15Module · Goodrich Ch. 15

Week 15 — Memory Management & B-Trees

Memory hierarchy, external-memory algorithms, B-trees, and a synthesis review of the course.

Memory Management & B-Trees

How CPU caches, RAM, and disk drive data-structure design; external-memory algorithms; and B-trees as the workhorse of databases and filesystems.

Theory

The memory hierarchy spans registers → L1/L2/L3 cache → RAM → SSD/disk, each ~10× slower and ~10× larger than the level above.

External-memory algorithms minimize block (page) transfers because I/O dominates runtime when data spills beyond RAM.

A B-tree of order d keeps all leaves at the same depth and packs d–2d keys per node, giving O(log_d n) I/O cost — typically 3–4 disk accesses for billion-key indexes.
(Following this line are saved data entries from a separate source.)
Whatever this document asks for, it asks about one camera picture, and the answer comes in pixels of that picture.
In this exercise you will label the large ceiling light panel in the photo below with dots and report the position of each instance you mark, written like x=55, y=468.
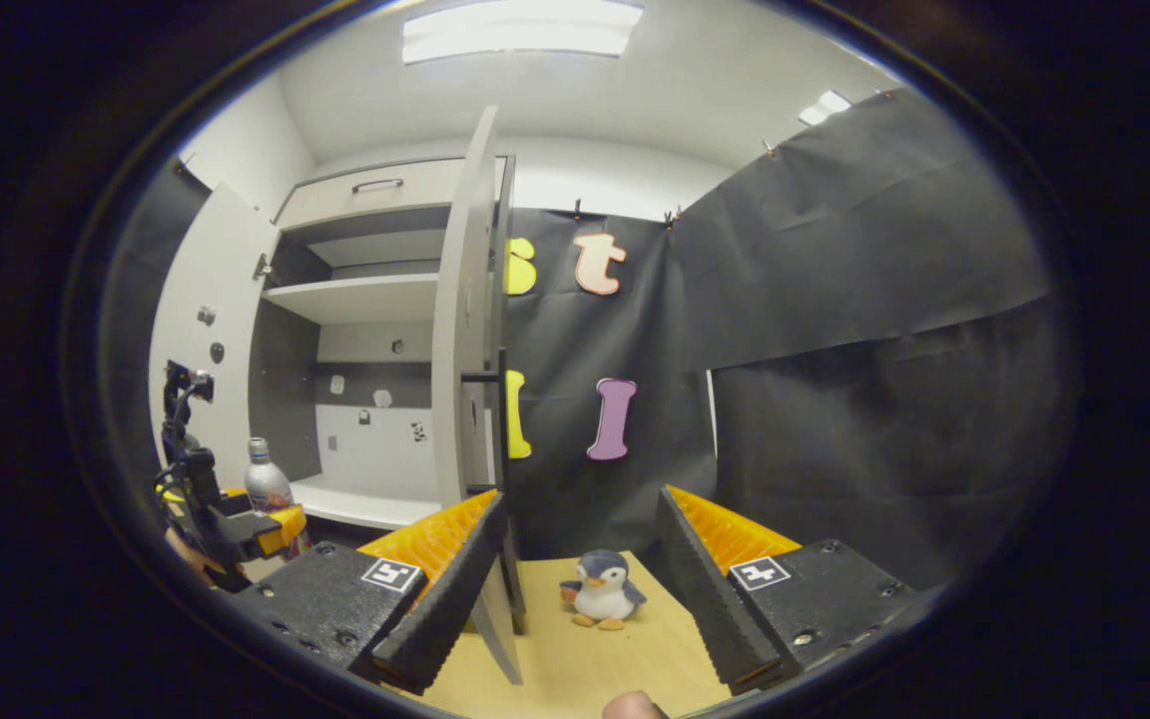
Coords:
x=520, y=30

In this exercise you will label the white cabinet shelf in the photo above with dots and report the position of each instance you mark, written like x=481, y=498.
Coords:
x=355, y=504
x=355, y=297

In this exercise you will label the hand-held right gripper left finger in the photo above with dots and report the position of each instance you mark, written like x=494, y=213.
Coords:
x=455, y=599

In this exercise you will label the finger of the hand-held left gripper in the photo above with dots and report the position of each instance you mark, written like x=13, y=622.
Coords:
x=287, y=527

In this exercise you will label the white cabinet drawer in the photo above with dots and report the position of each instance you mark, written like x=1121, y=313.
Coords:
x=335, y=200

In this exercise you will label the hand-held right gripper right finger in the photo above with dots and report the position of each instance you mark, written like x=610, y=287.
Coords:
x=705, y=589

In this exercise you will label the penguin plush toy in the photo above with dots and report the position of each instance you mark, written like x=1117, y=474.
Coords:
x=603, y=589

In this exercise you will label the white and grey cabinet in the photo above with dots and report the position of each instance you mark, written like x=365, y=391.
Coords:
x=281, y=369

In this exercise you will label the black backdrop cloth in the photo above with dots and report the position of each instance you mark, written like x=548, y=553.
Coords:
x=835, y=300
x=131, y=300

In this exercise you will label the silver bottle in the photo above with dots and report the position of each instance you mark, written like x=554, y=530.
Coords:
x=266, y=484

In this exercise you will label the white cabinet door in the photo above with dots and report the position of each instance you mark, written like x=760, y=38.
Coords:
x=455, y=300
x=206, y=280

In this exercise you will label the small ceiling light panel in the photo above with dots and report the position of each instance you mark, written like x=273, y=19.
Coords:
x=825, y=106

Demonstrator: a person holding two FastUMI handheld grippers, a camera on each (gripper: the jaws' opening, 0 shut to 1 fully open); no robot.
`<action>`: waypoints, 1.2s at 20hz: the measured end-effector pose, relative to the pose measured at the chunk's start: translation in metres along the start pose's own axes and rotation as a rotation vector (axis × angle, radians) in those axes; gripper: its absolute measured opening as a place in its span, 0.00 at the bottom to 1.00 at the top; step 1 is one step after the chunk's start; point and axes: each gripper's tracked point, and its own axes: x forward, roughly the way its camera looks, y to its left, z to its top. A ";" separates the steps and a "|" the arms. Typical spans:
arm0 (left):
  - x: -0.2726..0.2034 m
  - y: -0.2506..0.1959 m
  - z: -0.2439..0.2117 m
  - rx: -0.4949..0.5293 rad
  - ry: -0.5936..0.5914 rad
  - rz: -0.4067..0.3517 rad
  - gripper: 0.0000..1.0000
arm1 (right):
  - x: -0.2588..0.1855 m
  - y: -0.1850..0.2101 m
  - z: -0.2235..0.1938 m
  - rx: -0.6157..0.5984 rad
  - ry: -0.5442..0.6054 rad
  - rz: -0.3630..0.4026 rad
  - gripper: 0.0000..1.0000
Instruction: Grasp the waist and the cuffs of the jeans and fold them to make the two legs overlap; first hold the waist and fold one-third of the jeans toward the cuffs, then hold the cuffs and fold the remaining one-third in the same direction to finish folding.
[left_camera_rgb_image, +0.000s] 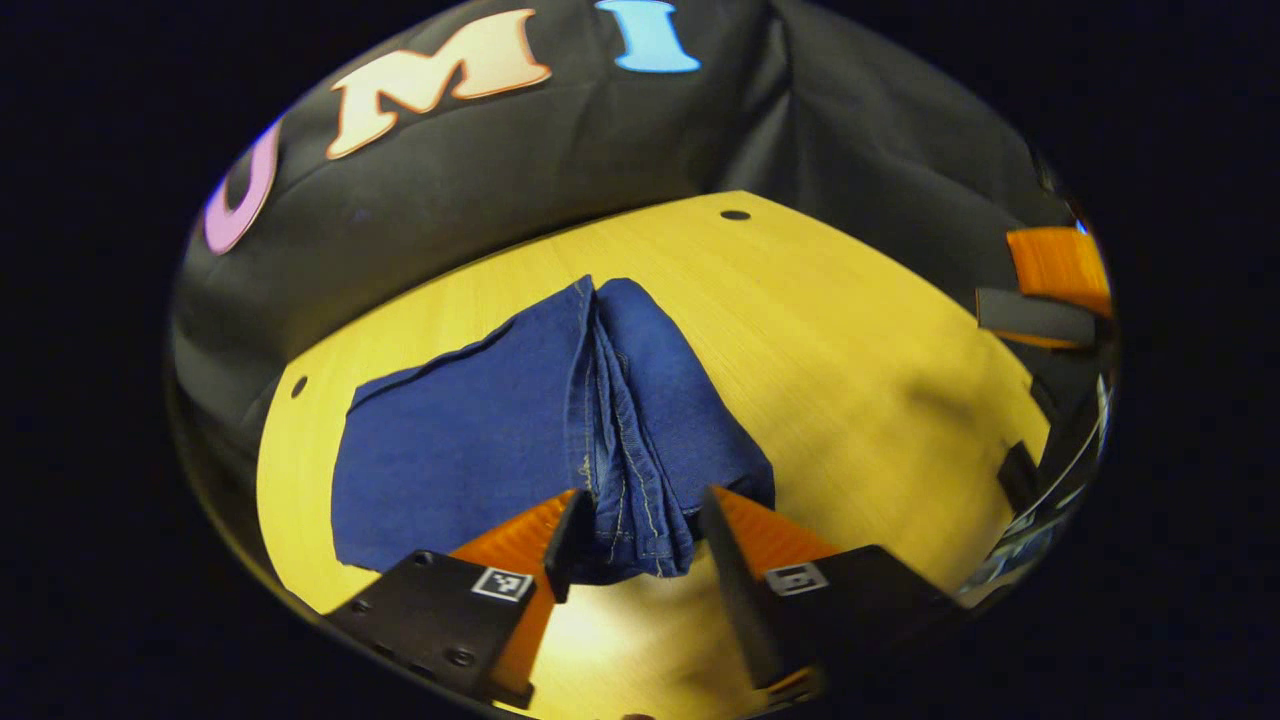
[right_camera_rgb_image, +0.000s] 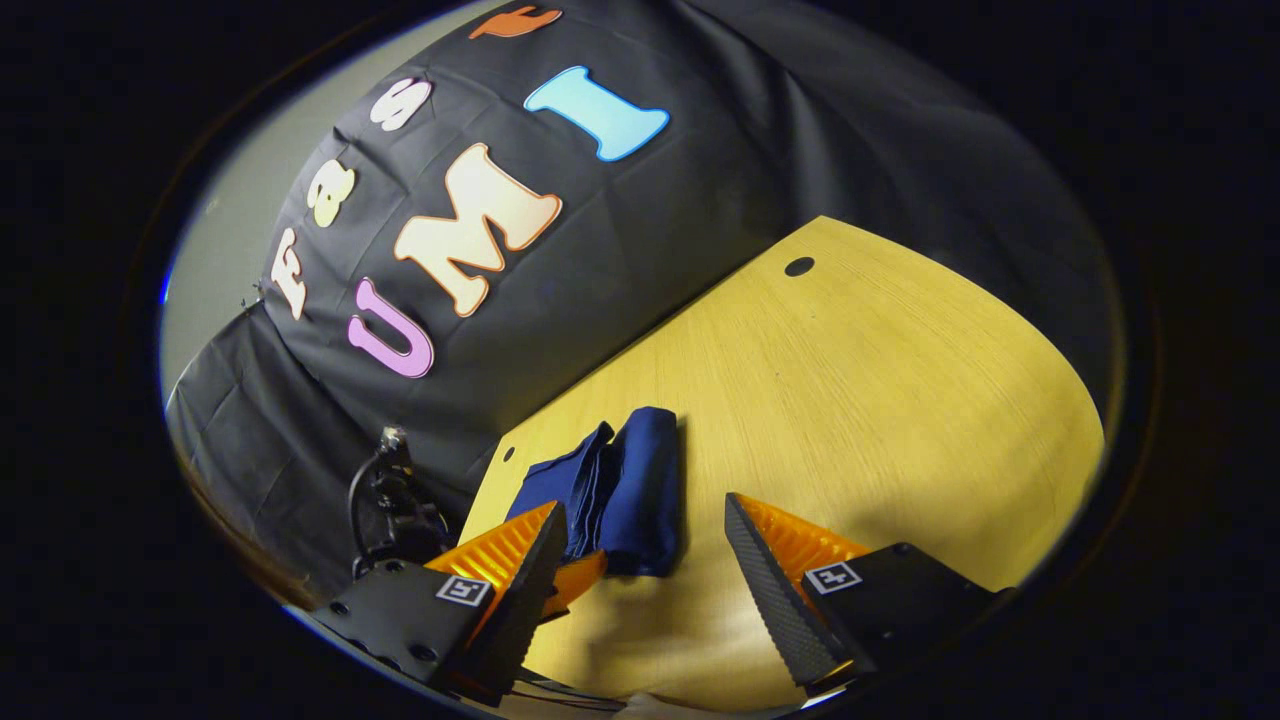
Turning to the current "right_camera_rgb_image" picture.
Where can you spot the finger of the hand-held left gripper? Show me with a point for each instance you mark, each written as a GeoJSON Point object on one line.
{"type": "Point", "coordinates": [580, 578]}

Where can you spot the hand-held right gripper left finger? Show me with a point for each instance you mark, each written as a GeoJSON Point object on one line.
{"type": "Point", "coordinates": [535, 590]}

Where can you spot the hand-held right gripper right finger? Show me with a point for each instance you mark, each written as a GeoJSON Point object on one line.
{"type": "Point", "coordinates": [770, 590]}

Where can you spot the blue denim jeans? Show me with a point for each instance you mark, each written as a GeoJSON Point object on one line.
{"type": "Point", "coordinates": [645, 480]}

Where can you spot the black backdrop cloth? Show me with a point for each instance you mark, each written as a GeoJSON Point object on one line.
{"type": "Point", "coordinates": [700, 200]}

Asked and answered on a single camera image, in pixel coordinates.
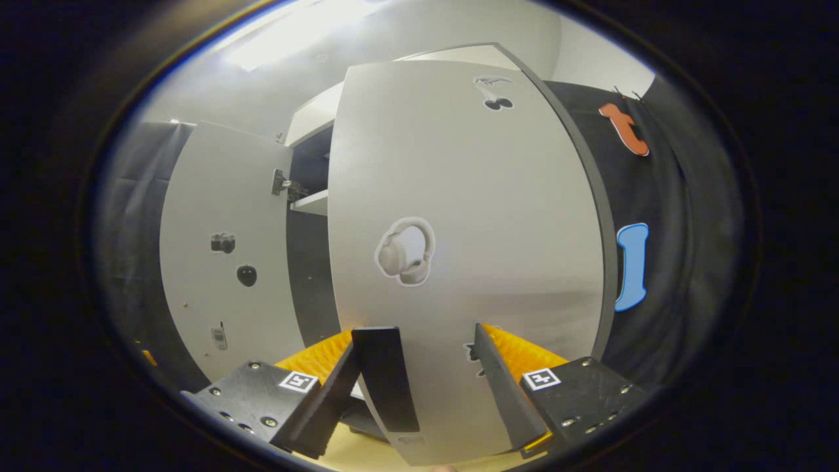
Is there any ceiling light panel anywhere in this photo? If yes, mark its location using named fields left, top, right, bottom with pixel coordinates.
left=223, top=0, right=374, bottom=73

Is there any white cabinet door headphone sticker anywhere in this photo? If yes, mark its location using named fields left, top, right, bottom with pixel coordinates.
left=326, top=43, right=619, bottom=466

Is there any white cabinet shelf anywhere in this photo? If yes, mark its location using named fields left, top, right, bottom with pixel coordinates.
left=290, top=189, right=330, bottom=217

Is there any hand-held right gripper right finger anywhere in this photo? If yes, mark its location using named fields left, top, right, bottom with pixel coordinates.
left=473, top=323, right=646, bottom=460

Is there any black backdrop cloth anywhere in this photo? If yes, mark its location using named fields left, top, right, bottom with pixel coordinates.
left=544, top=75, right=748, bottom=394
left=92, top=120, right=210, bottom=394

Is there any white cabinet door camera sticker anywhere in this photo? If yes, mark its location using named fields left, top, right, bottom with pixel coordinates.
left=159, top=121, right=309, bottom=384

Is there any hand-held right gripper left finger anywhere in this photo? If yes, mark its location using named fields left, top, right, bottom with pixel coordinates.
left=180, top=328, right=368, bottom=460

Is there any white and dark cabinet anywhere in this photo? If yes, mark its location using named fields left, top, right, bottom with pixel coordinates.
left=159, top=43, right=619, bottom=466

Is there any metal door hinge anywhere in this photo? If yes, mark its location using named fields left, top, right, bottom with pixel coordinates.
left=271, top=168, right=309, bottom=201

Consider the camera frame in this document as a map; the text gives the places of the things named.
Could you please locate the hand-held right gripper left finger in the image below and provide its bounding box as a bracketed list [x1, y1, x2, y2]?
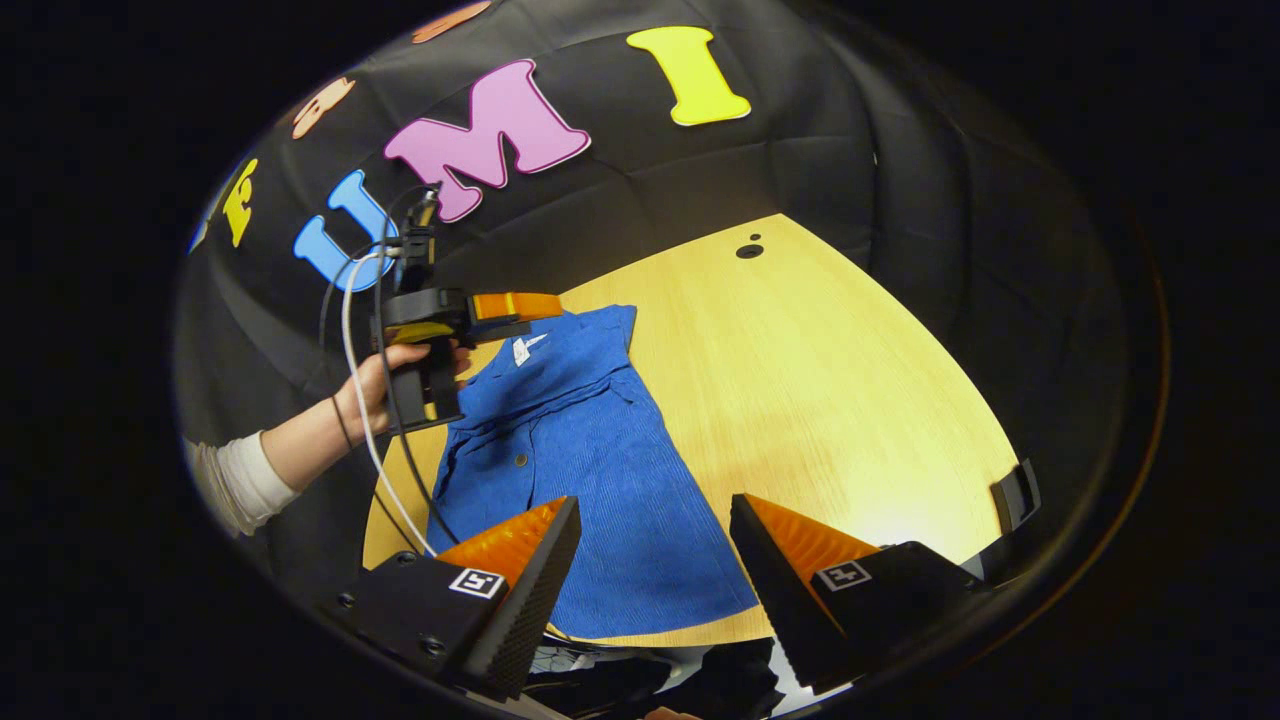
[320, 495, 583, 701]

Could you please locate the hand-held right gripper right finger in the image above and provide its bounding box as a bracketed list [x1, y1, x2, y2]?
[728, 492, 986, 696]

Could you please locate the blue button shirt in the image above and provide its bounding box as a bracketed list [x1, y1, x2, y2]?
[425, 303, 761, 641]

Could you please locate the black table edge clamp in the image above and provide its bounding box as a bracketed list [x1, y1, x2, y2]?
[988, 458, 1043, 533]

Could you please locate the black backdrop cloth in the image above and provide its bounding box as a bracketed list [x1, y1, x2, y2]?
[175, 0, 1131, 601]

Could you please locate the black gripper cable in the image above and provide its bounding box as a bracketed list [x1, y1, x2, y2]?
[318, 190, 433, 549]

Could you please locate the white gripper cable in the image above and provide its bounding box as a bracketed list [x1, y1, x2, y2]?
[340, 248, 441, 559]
B-trees and their variants (B+, B*) power PostgreSQL, SQLite, NTFS, ext4, and most databases.

Key points

  • Cache-aware algorithms align data to cache-line boundaries to minimize evictions.
  • B-tree height grows logarithmically with branching factor — wider nodes mean shallower trees.
  • External merge-sort processes data in runs sized to RAM, then merges from disk.

Code examples

B-tree node skeleton
B-tree node skeleton
class BTreeNode:
    def __init__(self, t, leaf=False):
        self.t = t                # minimum degree
        self.leaf = leaf
        self.keys = []            # at most 2t - 1
        self.children = []        # at most 2t

    def search(self, k):
        i = 0
        while i < len(self.keys) and k > self.keys[i]:
            i += 1
        if i < len(self.keys) and self.keys[i] == k:
            return (self, i)
        if self.leaf:
            return None
        return self.children[i].search(k)
External merge-sort sketch
External merge-sort sketch
# 1. Read M-sized chunks of the file, sort each in RAM,
#    write back as a sorted "run".
# 2. K-way merge the runs using a min-heap that holds the
#    current smallest unread element from each run.
# 3. Total I/O: O(N * log_M (N/M)) block transfers.